## Task objective
Your answer should be every line below that includes the word "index".

── Data excerpt ──

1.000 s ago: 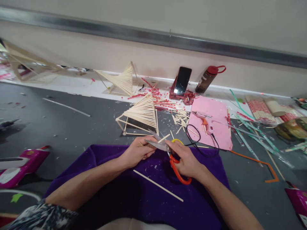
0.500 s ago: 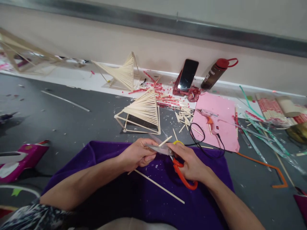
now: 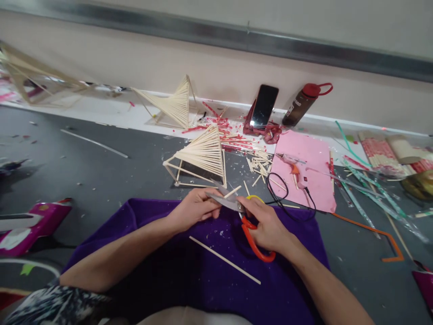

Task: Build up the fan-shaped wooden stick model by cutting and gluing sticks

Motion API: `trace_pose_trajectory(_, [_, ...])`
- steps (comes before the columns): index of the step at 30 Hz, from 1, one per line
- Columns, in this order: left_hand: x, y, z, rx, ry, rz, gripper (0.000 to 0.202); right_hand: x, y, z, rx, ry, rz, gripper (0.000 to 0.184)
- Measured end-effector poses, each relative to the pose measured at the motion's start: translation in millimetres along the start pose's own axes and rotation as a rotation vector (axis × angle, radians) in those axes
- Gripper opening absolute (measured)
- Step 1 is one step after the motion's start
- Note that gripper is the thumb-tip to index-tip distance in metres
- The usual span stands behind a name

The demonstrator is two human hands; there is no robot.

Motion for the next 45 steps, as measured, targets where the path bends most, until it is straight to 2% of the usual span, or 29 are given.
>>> trace_pose_trajectory(5, [3.0,6,16,-0.238,-0.157,0.132,0.006,0,3,-9,-0.003,0.075,0.111,0.066])
trace_pose_trajectory(9, [2.4,8,16,-0.360,-0.200,0.155,0.006,-6,4,-11,-0.027,0.070,0.119,0.064])
trace_pose_trajectory(17, [1.7,8,14,-0.404,-0.391,0.111,0.014,-9,4,-9,0.021,0.097,0.116,0.065])
trace_pose_trajectory(21, [-4.0,13,19,-0.428,-0.492,0.076,0.019,-8,1,-12,0.009,0.129,0.093,0.058])
trace_pose_trajectory(25, [-6.2,15,22,-0.446,-0.535,0.104,0.017,-9,0,-13,-0.021,0.089,0.080,0.051])
trace_pose_trajectory(28, [-5.8,15,21,-0.416,-0.522,0.105,0.022,-12,3,-10,0.010,0.048,0.082,0.057])
trace_pose_trajectory(31, [-4.3,13,16,-0.348,-0.418,0.084,0.024,-14,5,-7,0.040,0.028,0.073,0.064])
trace_pose_trajectory(38, [-8.6,10,2,-0.074,-0.017,0.033,0.005,-11,6,-7,0.121,-0.006,0.059,0.069])
trace_pose_trajectory(42, [-13.3,12,-4,0.094,0.094,0.006,0.022,-8,5,-5,0.154,-0.014,0.019,0.062])
trace_pose_trajectory(45, [-17.7,14,-6,0.171,0.158,-0.070,0.033,-6,5,-6,0.199,-0.026,0.007,0.059])
Point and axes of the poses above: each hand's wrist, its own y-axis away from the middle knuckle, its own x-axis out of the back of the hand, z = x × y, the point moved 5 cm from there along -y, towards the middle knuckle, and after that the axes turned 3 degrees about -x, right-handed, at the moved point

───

## Reply
- steps (comes before the columns): index of the step at 30 Hz, from 1, one per line
- Note that gripper is the thumb-tip to index-tip distance in metres

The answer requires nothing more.